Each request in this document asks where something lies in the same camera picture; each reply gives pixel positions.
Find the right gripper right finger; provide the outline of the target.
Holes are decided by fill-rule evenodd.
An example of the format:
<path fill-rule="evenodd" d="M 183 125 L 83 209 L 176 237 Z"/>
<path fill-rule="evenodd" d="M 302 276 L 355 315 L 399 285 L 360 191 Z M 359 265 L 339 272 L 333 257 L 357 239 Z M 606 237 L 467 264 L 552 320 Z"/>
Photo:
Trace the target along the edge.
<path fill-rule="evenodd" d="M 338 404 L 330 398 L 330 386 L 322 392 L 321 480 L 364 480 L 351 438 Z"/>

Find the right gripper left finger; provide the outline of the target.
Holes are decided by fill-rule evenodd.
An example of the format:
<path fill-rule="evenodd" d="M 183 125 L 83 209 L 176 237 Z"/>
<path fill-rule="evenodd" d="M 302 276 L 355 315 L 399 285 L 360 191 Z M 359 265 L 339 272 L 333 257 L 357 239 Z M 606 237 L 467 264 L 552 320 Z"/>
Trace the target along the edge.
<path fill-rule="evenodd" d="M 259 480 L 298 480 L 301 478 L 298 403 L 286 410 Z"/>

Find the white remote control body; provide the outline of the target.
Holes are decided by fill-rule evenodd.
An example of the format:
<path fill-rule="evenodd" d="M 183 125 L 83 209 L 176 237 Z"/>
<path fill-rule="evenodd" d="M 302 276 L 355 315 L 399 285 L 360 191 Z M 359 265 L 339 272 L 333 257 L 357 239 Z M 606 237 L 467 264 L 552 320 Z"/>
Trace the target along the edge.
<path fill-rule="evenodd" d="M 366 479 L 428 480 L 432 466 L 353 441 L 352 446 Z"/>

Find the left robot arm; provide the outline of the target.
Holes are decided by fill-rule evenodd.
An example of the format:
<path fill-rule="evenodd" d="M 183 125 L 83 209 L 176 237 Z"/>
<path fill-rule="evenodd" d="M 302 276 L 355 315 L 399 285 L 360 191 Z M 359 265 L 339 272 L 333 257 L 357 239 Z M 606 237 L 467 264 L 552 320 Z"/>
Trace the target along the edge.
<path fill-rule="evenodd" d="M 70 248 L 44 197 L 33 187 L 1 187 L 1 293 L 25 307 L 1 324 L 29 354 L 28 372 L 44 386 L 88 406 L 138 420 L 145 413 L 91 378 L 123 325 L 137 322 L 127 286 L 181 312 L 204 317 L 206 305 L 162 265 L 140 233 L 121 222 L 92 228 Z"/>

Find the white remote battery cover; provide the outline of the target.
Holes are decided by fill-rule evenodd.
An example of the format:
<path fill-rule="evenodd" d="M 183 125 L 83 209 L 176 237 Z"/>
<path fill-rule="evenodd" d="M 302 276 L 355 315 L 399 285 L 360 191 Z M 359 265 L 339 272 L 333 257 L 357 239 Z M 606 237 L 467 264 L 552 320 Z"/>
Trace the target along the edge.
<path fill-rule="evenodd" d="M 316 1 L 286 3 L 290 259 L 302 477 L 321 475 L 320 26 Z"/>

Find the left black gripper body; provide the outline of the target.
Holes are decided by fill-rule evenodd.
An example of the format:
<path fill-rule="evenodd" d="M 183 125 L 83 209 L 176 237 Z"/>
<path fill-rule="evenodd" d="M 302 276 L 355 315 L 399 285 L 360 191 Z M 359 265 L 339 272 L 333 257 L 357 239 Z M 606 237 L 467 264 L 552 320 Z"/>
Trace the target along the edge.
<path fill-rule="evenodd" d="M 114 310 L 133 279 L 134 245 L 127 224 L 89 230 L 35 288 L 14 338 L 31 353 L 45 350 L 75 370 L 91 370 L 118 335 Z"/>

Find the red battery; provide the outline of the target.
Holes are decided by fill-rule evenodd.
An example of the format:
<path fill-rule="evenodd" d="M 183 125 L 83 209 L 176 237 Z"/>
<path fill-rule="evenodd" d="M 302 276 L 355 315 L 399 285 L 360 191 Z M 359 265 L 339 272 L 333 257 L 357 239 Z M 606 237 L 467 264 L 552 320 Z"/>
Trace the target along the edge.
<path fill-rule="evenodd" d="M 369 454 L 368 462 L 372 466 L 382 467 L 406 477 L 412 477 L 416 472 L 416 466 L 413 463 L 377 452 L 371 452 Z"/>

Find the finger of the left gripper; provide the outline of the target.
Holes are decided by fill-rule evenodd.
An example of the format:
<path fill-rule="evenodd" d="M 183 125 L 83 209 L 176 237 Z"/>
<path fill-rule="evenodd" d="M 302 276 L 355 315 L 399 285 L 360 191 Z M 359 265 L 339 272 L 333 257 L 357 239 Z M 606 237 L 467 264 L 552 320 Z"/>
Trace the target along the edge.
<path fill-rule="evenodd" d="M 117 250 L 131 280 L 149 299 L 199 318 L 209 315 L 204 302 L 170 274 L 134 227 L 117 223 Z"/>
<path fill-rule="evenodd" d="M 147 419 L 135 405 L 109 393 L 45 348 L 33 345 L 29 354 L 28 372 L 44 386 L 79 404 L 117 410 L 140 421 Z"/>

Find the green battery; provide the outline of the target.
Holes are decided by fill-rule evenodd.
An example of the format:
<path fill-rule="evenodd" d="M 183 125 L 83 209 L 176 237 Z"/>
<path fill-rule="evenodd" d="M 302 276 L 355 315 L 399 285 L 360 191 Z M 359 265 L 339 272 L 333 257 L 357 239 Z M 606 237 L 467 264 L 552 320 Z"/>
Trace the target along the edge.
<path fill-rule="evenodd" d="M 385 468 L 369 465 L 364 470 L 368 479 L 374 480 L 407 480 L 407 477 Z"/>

* * *

* Requirement
Your reply must consist solely of the number of lines in the data that contain the word "remote".

* Response
2